The harder part of buying is when a stock has already broken out and is on the move. We hate to chase stocks after they breakout if they get 5% to 8% or so over the breakout price as they can pullback to test the breakout to some degree, and you could be underwater right away. We prefer to wait for the stock to do what a healthy stock does on a breakout: pull back on lower volume and then turn back up on rising volume. If we see a low volume pullback on a stock with good money flow, buying and relative strength, we are probably going to see it move back up after the initial round of profit taking after the breakout. We watch for that and move in. We cannot set specific price targets because we don't know where it will turn back up.
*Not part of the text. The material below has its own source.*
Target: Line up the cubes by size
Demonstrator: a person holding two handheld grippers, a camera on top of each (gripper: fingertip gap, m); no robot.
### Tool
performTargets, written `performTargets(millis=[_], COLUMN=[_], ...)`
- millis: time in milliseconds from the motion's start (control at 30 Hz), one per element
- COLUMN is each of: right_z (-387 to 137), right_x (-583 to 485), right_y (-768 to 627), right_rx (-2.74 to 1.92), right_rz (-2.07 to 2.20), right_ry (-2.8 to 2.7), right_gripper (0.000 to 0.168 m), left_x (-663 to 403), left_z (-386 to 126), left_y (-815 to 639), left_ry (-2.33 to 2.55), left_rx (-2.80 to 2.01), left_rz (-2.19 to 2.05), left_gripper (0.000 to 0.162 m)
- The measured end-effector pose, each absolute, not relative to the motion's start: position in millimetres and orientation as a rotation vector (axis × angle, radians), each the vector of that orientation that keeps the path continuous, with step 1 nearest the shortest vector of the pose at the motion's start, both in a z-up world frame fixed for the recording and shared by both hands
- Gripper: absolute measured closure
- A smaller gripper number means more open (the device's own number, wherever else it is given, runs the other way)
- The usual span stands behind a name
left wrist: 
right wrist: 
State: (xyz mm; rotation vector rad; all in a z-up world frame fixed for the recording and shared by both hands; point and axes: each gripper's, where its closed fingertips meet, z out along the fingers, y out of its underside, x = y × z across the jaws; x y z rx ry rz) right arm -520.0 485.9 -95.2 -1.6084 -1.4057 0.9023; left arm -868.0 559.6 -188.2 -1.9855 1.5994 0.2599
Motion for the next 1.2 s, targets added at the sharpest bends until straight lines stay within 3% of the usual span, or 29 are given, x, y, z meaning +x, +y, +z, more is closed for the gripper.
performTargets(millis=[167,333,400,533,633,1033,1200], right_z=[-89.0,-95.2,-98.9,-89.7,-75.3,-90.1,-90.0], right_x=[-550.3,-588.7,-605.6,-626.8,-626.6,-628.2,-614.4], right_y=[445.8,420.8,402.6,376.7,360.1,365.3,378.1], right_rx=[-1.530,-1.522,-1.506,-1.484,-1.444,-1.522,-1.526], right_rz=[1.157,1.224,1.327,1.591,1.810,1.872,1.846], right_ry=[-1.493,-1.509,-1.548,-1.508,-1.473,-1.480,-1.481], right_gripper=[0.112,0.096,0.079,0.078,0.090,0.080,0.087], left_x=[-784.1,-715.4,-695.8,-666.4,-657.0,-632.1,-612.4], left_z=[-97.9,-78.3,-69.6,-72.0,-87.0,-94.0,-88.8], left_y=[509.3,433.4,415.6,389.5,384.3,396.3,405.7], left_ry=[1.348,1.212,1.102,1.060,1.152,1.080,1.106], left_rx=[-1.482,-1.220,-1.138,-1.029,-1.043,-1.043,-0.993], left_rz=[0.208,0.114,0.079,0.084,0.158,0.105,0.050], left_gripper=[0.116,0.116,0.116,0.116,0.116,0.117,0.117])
One technique is to wait for the stock to break back above its breakout high before it started to correct back. That way you know that level is not going to act as resistance on the move back up. In that situation, you can set a buy order at a target just above the breakout high. Easy and simple. We like to catch them earlier and get the most out of the move we can. That is why we either look ourselves on stocks that are in low volume pullbacks, or we just tell our broker we are watching a low volume pullback and want to get in when it turns back up on better volume. A bit riskier, but if we like the other indicators, we are comfortable with that technique.

As for closing positions, that is up to each investor's preference. The key to being successful in the market is to cut losses short and let profits run. Setting arbitrary exit points can lead to missed runs. If you are nervous about losing profit and don't mind getting stopped out on a highly volatile day, set the stops at a point where you are comfortable with the profit you preserve. You can always get back in if the stock starts back up.

In summary, each day the market changes. While we can set targets for breakouts and where we want to buy, those plans can be scuttled when the market does something other than anticipated. Today is a classic example. After it sold down and found support at its trendline, it was a good time to take some positions on stocks that had been sold down and were just going to run back up. If you wait for a stock to get back $15, you may have missed a good run. It is safer, but you have to adjust to the conditions presented-there is no cookbook or else everyone would rack up huge gains. You have to keep your wits and know what you would do if a stock hits support or its 10 day moving average or 18 day moving average. We spell those prices out the best we can in the reports so you can note them on your favorite plays or stocks and be able to utilize that when the stock hits that level and bounces up.